Abstract
Several recent papers have studied the double descent phenomenon: a classic U-shaped empirical risk curve when the number of parameters is smaller or equal to the number of data points, followed by a decrease in empirical risk (referred to as “second descent”) as the number of features is increased past the interpolation threshold (the minimum number of parameters needed to have 0 training error). In a similar vein as several recent papers on double descent, we concentrate here on the special case of over-parameterized linear regression, one of the simplest model classes that exhibit double descent, with the aim of better understanding the nature of the solution in the second descent and how it relates to solutions in the first descent. In this paper, we show that the final second-descent model (obtained using all features) is equivalent to the model estimated using principal component (PC) regression when all PCs of training data are included.
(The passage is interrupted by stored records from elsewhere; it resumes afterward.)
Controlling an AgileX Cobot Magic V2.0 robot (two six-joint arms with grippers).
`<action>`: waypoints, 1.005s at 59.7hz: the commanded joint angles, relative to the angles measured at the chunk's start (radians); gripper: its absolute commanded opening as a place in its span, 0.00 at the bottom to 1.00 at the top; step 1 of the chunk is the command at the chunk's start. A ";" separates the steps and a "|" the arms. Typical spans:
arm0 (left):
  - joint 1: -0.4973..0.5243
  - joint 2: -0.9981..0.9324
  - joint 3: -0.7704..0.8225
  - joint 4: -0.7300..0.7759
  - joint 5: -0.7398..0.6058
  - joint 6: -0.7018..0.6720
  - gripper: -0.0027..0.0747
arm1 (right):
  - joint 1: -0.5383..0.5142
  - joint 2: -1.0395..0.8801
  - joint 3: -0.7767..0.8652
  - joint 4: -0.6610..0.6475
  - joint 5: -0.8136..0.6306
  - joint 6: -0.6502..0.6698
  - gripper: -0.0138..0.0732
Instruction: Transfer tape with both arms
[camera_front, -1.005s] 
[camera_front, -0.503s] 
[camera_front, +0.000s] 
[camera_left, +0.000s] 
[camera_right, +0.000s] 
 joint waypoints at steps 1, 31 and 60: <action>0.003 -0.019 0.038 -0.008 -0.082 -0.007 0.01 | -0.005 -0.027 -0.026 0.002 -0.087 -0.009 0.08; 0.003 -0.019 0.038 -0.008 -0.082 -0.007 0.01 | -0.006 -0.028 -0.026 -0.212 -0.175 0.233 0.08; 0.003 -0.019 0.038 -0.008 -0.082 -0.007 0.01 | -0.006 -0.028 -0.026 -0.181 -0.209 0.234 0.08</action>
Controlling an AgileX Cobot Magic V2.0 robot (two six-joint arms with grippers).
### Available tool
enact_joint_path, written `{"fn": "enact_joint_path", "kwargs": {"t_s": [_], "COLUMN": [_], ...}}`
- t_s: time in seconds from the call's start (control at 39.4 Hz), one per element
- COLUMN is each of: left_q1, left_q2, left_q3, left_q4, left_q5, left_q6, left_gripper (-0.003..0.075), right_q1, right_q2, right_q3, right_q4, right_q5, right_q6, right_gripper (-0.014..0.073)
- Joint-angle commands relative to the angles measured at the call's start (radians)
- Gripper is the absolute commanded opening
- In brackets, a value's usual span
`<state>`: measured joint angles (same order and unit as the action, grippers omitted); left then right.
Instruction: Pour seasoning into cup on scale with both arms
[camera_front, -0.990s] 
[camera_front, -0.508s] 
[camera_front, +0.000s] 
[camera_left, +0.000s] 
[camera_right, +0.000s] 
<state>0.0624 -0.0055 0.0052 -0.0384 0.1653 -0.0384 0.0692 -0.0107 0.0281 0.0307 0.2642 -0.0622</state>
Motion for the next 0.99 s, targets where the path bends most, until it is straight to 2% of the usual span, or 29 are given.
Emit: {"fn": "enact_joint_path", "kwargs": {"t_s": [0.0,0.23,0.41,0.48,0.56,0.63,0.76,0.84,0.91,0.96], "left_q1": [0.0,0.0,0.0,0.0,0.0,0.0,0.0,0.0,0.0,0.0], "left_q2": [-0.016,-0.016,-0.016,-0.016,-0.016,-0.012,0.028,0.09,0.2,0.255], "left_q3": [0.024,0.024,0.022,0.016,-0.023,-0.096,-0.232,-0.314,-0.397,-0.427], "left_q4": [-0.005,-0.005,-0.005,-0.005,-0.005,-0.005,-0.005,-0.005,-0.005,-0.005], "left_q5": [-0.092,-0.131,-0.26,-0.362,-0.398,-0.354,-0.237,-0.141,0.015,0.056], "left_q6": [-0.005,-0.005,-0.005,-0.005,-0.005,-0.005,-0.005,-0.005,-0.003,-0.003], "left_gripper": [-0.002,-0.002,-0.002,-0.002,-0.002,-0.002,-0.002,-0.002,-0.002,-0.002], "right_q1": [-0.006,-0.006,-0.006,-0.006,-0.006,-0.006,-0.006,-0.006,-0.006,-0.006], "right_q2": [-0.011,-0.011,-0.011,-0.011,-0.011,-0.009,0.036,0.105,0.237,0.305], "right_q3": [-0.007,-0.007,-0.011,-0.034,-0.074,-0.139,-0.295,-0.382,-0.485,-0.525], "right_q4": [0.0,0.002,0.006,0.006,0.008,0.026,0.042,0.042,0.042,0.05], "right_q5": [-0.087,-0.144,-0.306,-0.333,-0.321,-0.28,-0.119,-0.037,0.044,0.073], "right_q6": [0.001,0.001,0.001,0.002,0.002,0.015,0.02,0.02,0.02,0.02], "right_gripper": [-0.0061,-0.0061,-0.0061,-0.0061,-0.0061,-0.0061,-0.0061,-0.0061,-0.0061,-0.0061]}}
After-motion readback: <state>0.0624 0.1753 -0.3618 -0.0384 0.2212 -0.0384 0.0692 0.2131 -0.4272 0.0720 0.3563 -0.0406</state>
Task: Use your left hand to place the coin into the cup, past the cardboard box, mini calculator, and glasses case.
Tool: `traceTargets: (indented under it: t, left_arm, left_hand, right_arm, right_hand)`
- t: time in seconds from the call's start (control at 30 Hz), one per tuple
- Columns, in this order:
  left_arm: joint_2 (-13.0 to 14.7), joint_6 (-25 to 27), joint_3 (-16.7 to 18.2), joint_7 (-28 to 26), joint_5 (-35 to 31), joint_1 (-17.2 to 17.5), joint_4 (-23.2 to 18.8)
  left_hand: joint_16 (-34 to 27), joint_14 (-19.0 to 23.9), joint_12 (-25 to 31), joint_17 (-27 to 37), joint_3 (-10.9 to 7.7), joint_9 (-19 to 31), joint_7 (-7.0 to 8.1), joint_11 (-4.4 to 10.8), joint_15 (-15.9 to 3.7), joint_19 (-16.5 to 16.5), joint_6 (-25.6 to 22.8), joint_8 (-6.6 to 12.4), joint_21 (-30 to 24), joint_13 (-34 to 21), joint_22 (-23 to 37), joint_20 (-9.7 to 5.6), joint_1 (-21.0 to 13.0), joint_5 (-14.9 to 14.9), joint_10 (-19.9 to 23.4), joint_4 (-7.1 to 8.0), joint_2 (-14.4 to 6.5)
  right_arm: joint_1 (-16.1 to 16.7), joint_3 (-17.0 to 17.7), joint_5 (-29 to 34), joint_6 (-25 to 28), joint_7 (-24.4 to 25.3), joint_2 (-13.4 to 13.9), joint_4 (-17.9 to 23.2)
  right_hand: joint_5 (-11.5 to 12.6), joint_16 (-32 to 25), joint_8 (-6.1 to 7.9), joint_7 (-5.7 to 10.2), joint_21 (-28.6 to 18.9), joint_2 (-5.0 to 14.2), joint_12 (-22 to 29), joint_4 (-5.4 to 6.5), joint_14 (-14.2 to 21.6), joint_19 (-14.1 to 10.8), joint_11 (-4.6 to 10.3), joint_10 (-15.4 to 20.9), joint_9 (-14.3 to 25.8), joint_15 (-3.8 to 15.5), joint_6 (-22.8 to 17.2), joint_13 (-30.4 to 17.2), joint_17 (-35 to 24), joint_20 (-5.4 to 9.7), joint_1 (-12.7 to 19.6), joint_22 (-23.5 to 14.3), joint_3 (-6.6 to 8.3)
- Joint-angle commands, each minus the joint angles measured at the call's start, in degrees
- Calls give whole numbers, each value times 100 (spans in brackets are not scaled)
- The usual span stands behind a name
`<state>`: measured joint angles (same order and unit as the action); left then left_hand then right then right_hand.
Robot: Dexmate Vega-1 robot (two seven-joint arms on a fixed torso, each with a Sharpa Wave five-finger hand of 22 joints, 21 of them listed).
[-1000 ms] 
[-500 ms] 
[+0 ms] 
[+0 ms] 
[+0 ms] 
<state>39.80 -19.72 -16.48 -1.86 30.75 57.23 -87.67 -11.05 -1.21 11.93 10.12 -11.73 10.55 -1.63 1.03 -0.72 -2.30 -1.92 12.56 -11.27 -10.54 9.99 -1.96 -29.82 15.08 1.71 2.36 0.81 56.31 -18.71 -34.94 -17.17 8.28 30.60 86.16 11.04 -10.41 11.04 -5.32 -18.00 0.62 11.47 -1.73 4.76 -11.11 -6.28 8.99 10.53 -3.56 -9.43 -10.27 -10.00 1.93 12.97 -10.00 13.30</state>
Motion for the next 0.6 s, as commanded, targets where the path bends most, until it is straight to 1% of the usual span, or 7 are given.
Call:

It follows that many properties of double descent can be understood through the relatively simple and well-characterized lens of PC regression. In particular, we will identify a set of conditions that will guarantee final second-descent performance to be better than the best first-descent performance: it is the scenario in which PC regression using all features does not suffer from over-fitting and can be guaranteed to outperform any other first-descent model (any linear regression model using no more features than training data points). We will also discuss how this work relates to transfer learning, semi-supervised learning, few-shot learning, as well as theoretical concepts in neuroscience.
Competing Interest Statement
The authors have declared no competing interest.